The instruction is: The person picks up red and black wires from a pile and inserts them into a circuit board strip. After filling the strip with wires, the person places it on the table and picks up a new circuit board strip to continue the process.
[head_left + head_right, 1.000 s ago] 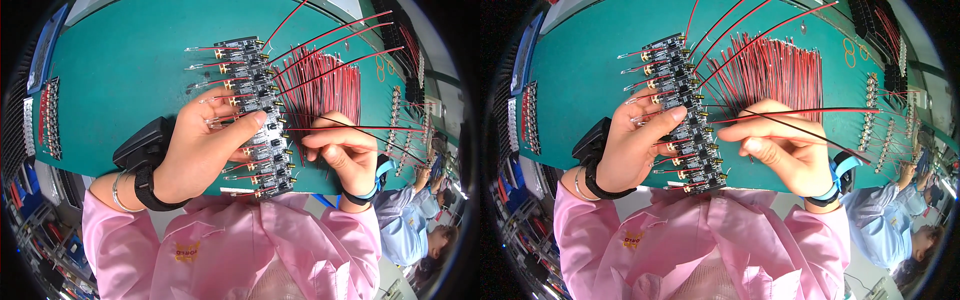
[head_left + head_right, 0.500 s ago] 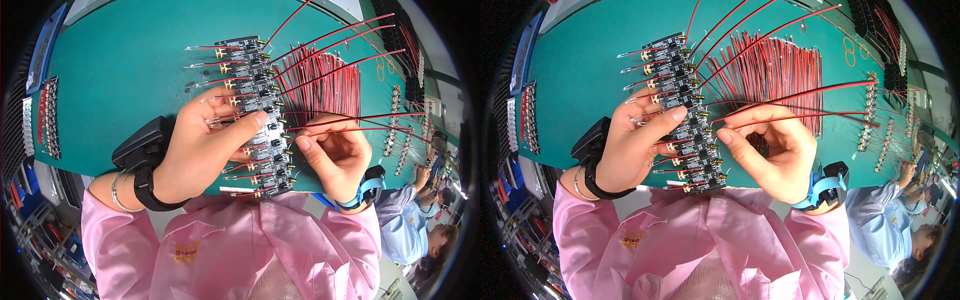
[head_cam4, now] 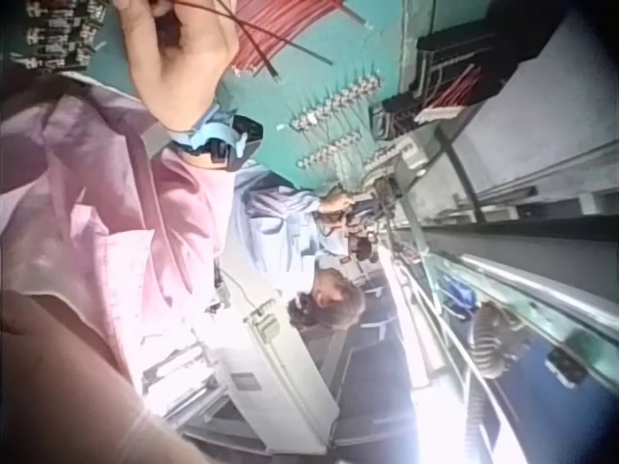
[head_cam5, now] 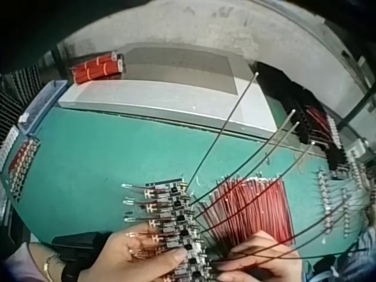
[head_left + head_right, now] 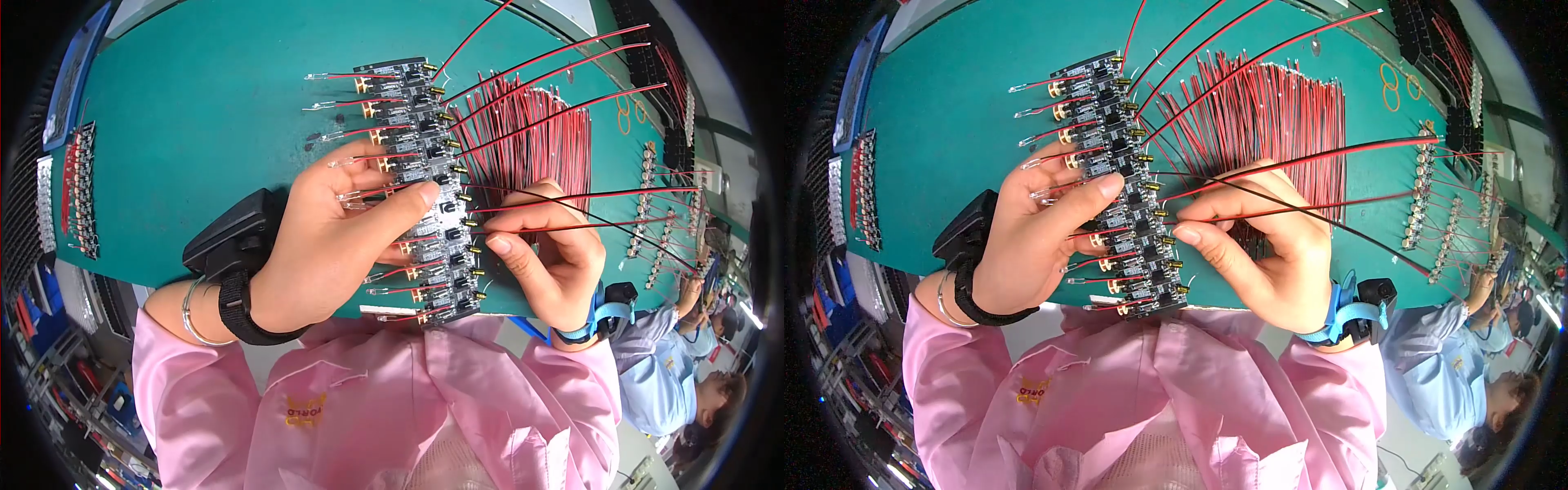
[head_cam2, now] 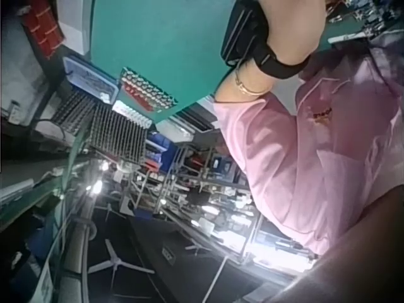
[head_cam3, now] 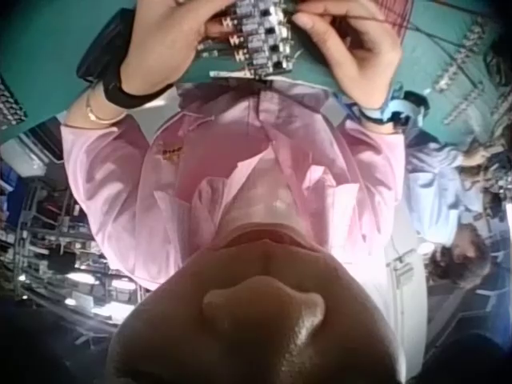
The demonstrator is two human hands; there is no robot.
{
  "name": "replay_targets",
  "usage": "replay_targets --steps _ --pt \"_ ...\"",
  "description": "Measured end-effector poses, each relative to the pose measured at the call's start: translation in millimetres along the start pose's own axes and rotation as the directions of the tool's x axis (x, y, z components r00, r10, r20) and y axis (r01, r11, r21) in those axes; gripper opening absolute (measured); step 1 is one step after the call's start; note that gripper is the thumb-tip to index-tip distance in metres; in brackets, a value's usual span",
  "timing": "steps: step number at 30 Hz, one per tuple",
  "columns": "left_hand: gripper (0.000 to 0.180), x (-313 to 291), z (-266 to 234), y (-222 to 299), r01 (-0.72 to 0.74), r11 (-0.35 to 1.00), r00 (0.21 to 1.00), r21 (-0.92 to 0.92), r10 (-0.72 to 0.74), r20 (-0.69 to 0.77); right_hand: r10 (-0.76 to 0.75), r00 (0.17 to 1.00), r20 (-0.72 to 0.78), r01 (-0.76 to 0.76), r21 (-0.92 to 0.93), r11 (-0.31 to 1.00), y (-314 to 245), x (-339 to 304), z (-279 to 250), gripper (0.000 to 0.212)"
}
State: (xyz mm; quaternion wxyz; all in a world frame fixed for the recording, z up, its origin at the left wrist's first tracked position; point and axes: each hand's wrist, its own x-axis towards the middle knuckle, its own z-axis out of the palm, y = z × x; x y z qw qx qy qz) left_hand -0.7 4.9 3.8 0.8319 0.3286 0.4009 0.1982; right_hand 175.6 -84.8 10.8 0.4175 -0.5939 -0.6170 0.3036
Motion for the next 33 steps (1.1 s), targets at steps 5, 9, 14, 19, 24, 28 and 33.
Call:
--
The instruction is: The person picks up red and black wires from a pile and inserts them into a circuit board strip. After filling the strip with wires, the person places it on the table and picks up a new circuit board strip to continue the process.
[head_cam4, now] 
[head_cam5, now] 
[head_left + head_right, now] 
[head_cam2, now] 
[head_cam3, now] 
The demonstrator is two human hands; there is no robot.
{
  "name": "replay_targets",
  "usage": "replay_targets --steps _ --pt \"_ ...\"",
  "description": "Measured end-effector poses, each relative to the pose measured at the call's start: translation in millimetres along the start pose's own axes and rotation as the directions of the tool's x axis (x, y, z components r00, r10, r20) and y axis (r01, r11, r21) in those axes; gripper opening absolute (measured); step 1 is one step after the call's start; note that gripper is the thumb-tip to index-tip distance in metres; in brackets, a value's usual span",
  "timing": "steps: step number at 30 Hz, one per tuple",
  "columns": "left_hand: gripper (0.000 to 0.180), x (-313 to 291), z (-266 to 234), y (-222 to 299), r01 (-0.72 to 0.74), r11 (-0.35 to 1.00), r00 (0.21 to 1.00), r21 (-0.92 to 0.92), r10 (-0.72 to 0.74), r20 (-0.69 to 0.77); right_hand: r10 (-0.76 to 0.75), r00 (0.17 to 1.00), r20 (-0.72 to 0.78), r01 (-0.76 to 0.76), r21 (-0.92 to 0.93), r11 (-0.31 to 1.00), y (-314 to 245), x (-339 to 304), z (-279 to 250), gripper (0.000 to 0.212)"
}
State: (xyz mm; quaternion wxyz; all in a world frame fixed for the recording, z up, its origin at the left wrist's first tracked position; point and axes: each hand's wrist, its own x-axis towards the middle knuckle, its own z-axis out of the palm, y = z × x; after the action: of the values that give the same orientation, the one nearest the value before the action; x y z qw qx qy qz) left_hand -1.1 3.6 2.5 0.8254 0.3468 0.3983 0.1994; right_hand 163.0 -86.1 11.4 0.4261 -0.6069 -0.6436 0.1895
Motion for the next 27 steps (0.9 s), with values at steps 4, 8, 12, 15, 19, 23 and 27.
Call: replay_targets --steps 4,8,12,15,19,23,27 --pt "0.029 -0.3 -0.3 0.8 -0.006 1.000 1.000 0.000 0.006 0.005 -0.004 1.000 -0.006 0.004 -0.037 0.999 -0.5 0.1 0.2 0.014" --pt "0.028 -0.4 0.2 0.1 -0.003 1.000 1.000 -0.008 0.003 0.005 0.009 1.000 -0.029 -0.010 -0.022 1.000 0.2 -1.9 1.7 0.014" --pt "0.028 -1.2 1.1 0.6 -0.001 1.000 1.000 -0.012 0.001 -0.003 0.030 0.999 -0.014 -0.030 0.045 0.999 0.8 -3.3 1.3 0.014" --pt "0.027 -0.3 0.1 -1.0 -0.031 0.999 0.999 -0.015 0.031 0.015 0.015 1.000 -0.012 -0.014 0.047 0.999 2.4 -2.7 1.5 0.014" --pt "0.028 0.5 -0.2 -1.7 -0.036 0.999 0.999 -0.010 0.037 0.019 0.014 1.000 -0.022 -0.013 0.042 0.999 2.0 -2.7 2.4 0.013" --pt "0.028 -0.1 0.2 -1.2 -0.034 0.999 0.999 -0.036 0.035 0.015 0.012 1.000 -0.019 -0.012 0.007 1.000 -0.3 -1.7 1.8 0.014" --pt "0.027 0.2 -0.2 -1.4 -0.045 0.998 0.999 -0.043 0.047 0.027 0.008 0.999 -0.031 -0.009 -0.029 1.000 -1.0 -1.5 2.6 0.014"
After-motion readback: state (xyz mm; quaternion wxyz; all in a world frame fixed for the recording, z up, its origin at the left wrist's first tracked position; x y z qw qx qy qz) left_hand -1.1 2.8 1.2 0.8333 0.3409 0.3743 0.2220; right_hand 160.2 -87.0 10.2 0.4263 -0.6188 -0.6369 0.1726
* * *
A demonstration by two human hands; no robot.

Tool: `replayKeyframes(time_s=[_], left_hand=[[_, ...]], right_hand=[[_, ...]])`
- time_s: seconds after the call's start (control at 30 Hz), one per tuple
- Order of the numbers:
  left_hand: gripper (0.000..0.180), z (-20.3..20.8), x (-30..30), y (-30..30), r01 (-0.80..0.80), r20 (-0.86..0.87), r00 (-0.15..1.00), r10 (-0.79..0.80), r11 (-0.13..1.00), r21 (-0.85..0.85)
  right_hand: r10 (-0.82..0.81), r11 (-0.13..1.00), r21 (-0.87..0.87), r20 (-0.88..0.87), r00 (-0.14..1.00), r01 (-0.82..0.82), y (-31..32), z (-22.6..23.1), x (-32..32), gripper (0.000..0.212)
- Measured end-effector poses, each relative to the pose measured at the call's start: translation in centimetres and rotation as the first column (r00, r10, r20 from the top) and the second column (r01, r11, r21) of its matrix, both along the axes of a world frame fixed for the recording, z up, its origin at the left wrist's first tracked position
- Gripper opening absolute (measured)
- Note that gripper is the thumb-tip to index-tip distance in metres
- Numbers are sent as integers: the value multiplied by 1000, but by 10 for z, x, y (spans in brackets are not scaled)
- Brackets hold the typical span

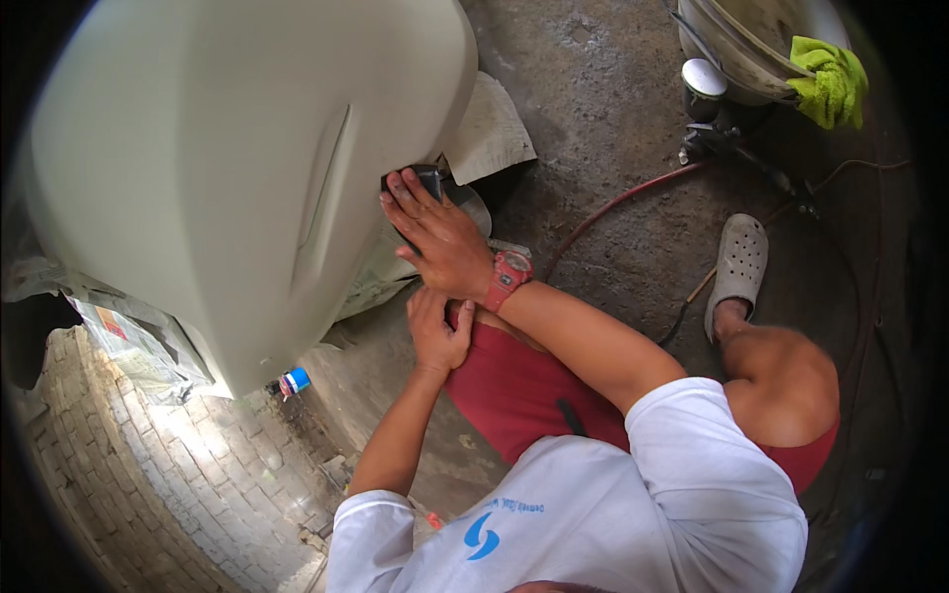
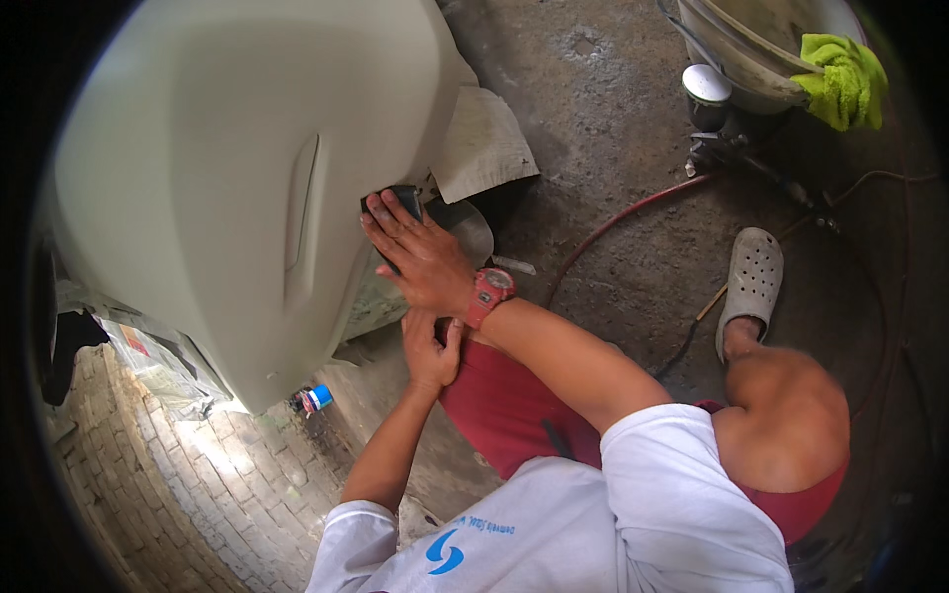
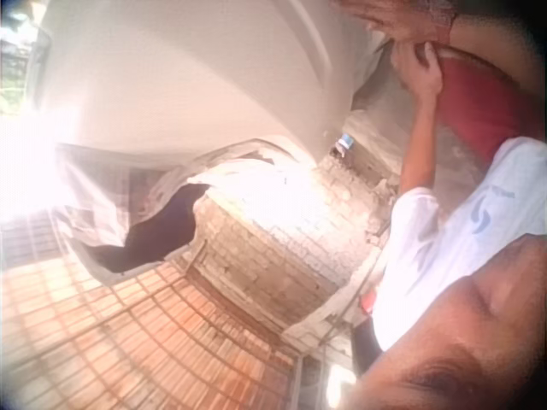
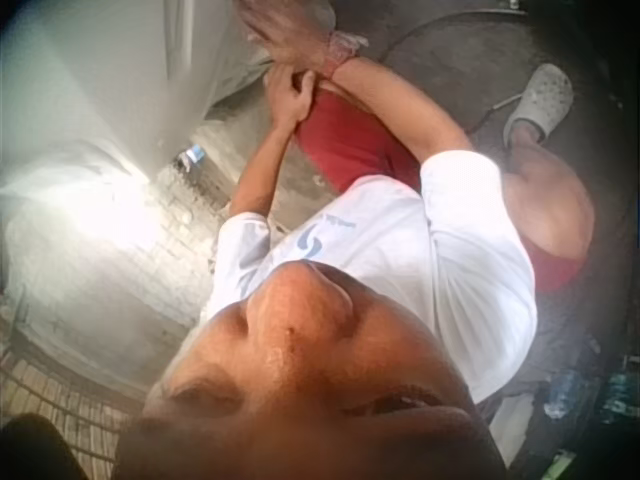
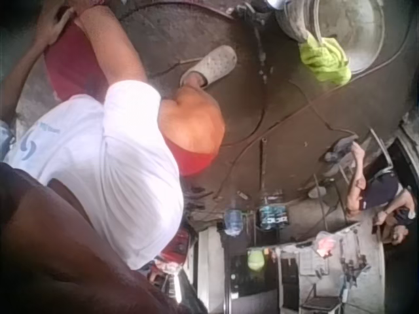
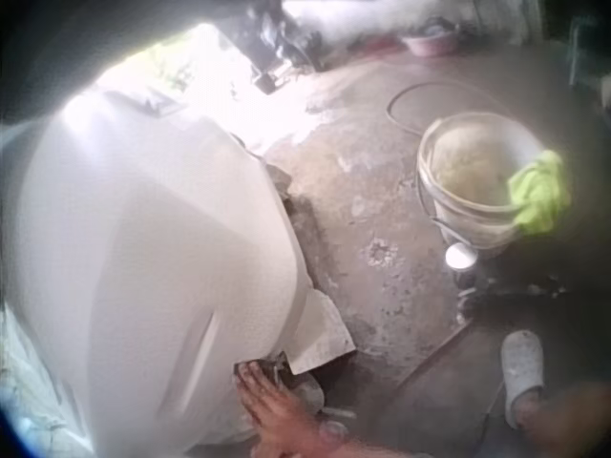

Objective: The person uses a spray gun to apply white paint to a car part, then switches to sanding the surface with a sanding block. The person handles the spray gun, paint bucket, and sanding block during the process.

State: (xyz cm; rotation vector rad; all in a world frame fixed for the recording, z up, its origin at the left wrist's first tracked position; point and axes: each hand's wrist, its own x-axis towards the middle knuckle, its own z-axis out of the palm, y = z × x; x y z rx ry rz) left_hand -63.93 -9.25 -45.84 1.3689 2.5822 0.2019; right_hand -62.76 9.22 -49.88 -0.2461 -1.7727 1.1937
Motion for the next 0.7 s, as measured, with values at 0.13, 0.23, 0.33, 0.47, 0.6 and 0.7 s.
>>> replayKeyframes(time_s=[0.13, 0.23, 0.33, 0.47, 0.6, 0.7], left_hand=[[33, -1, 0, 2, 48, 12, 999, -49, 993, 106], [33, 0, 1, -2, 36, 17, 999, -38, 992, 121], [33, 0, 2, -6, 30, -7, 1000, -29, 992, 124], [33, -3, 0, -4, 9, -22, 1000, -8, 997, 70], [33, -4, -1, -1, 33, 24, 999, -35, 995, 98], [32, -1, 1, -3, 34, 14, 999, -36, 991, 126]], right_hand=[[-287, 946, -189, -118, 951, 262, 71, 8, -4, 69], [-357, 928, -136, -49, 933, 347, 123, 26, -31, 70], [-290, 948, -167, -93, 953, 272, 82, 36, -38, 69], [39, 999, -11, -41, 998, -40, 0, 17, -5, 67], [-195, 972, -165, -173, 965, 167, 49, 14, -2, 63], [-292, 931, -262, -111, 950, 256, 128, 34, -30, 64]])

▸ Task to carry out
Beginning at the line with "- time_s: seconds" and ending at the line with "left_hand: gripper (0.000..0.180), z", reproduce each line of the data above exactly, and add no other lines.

▸ Solution to the exercise
- time_s: seconds after the call's start (control at 30 Hz), one per tuple
- Order of the numbers:
  left_hand: gripper (0.000..0.180), z (-20.3..20.8), x (-30..30), y (-30..30), r01 (-0.80..0.80), r20 (-0.86..0.87), r00 (-0.15..1.00), r10 (-0.79..0.80), r11 (-0.13..1.00), r21 (-0.85..0.85)

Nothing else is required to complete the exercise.